— WORK TO BE COMPLETED —
Your job with the data below: print everything from the line that holds "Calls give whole" down to the line that holds "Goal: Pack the", ends included, exactly, and nothing else.

— DATASET SECTION —

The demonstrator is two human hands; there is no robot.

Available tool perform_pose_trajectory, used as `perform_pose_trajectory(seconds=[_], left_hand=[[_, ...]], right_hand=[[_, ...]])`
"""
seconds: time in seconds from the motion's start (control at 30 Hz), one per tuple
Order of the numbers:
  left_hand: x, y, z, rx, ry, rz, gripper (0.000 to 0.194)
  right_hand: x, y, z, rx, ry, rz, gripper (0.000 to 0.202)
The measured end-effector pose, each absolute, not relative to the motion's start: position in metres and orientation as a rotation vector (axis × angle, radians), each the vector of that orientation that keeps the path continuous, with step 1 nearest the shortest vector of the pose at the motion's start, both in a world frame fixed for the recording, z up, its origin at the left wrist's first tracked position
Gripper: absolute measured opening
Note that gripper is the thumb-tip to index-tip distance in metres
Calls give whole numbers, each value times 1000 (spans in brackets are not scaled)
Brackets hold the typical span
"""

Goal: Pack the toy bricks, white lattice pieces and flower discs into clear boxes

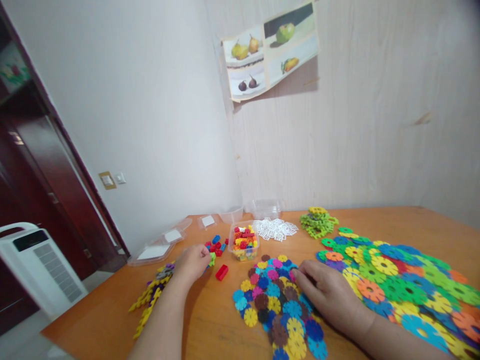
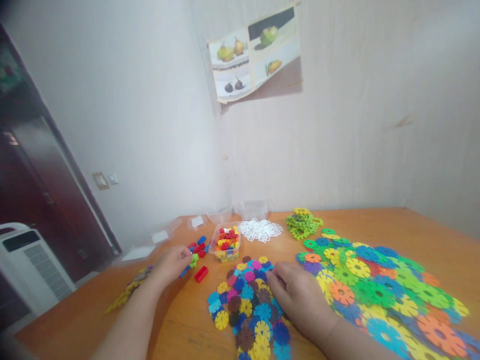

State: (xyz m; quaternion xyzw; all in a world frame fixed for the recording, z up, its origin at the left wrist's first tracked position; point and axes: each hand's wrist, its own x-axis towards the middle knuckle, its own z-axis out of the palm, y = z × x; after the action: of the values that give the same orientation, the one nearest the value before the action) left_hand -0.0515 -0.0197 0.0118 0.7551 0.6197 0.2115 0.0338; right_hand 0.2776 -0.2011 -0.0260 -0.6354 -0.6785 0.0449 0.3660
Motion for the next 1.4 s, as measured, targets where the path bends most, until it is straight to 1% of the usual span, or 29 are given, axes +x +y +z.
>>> perform_pose_trajectory(seconds=[0.13, 0.33, 0.43, 0.53, 0.6, 0.73, 0.8, 0.9, 0.97, 1.07, 1.17, 1.27, 1.4], left_hand=[[-42, -32, 21, 2434, 1958, 517, 5], [-36, -39, 25, 2537, 1943, 436, 11], [-32, -35, 23, 2537, 1869, 626, 14], [-22, -28, 21, 2432, 1676, 889, 19], [-10, -24, 24, 2343, 1525, 1000, 21], [16, -24, 46, 2158, 1297, 1062, 23], [25, -24, 58, 2064, 1228, 1089, 27], [27, -20, 64, 2002, 1227, 1183, 34], [21, -13, 57, 2023, 1319, 1210, 30], [5, -3, 36, 2108, 1591, 1110, 22], [-9, -2, 23, 2300, 1818, 781, 17], [-17, -8, 23, 2444, 1977, 534, 19], [-17, -12, 25, 2568, 2011, 385, 24]], right_hand=[[278, -201, -26, -1617, -1747, 109, 38], [277, -201, -26, -1641, -1745, 93, 39], [277, -200, -26, -1644, -1742, 102, 39], [278, -199, -28, -1638, -1747, 120, 37], [278, -198, -29, -1630, -1750, 123, 37], [279, -196, -31, -1634, -1744, 123, 37], [279, -197, -31, -1640, -1739, 124, 36], [278, -197, -30, -1625, -1734, 124, 36], [277, -196, -30, -1618, -1731, 126, 37], [277, -197, -29, -1630, -1726, 130, 38], [277, -198, -29, -1631, -1727, 157, 38], [277, -199, -28, -1630, -1718, 195, 39], [278, -199, -29, -1643, -1712, 213, 40]])
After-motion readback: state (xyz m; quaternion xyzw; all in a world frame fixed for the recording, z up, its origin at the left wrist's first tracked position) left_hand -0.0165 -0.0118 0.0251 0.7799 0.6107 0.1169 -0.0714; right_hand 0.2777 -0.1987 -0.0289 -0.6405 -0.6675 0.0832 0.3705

— WRITTEN ANSWER —
Calls give whole numbers, each value times 1000 (spans in brackets are not scaled)
Brackets hold the typical span
"""

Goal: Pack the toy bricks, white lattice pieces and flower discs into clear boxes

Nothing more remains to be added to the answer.